### [Task prompt]
Sort through the entries below and pull out lines containing the word "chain".

Extracted data entries:
★ ★ ★

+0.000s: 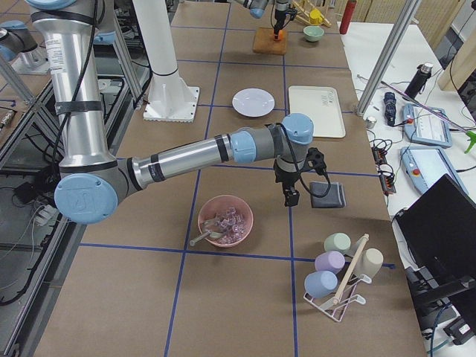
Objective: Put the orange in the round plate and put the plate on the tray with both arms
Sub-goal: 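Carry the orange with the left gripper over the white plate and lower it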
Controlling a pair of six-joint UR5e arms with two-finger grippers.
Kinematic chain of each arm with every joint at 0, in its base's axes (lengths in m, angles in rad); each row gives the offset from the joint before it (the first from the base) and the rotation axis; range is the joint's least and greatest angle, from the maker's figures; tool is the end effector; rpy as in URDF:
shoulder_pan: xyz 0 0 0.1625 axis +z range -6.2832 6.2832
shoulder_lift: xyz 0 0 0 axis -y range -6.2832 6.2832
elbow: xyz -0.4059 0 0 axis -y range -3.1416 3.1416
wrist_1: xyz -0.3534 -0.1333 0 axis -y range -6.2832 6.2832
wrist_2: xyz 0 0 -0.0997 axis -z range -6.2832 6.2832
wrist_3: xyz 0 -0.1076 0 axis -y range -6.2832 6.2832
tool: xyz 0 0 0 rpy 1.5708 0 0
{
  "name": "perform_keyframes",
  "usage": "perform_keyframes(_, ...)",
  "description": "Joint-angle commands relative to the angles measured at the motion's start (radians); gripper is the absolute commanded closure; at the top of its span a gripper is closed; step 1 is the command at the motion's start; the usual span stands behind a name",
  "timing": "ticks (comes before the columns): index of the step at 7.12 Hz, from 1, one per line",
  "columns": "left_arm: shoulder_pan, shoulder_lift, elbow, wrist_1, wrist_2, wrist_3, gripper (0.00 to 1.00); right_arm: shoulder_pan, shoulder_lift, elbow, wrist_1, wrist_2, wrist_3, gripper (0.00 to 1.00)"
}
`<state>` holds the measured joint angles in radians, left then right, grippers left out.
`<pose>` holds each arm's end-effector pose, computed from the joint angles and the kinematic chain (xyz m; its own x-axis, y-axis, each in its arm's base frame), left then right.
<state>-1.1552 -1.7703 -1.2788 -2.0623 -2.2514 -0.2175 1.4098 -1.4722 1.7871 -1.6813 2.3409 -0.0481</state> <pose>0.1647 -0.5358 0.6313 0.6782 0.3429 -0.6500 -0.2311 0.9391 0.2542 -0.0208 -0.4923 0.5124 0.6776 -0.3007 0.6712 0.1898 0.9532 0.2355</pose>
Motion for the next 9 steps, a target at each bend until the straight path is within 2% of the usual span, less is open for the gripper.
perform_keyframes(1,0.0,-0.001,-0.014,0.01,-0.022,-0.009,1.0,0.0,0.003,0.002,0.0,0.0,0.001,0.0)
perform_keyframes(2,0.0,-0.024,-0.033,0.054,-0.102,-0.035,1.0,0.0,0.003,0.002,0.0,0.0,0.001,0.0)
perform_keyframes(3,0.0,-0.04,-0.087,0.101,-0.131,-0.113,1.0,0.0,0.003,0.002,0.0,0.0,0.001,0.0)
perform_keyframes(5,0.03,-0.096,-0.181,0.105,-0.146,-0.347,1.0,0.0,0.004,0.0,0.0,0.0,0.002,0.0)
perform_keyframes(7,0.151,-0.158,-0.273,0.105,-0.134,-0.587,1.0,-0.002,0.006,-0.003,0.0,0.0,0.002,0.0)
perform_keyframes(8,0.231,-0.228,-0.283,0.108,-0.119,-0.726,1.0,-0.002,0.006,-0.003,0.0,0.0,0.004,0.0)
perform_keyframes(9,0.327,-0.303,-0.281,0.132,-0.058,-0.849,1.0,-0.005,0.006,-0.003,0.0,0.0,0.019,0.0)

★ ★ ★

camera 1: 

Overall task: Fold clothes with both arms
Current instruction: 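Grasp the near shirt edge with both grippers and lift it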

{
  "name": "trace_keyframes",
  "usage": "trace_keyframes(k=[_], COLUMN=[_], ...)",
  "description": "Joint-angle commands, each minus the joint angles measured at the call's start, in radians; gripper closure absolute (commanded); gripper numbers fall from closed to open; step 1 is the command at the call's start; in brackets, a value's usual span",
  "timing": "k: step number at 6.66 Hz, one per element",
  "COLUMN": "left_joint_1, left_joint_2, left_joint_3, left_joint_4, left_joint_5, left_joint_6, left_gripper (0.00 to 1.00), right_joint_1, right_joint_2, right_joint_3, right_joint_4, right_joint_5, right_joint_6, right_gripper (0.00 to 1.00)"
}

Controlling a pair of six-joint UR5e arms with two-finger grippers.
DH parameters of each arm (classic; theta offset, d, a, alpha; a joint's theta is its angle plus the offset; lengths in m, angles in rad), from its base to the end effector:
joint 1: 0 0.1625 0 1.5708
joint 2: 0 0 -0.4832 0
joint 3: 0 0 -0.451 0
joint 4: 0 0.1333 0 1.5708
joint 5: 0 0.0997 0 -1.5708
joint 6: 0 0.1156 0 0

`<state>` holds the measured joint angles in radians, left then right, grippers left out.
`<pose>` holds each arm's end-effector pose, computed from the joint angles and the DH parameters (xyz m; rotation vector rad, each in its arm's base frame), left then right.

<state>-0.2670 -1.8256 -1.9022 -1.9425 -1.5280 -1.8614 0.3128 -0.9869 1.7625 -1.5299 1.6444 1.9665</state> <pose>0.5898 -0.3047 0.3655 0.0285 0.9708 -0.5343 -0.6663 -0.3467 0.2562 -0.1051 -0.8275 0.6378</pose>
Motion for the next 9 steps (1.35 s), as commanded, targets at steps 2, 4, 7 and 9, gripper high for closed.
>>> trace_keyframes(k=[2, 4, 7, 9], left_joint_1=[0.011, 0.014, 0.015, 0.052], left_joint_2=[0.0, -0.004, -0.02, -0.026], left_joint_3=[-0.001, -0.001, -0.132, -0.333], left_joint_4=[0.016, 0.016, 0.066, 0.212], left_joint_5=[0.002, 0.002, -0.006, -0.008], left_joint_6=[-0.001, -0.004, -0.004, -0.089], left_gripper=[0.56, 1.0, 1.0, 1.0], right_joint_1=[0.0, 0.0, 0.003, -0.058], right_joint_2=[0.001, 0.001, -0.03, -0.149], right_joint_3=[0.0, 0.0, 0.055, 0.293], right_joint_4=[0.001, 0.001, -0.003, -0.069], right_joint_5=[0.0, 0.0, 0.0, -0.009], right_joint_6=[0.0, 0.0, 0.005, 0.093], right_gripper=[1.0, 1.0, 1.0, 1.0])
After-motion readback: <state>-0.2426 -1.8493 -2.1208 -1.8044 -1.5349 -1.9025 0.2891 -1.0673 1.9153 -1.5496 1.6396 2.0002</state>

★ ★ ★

### [Written solution]
Kinematic chain of each arm with every joint at 0, in its base's axes (lengths in m, angles in rad); each row gives the offset from the joint before it (the first from the base) and the rotation axis; range is the joint's least and greatest angle, from the maker's figures; tool is the end effector; rpy as in URDF:
`<pose>` holds each arm's end-effector pose, computed from the joint angles and the kinematic chain (xyz m; its own x-axis, y-axis, each in its arm's base frame), left then right.

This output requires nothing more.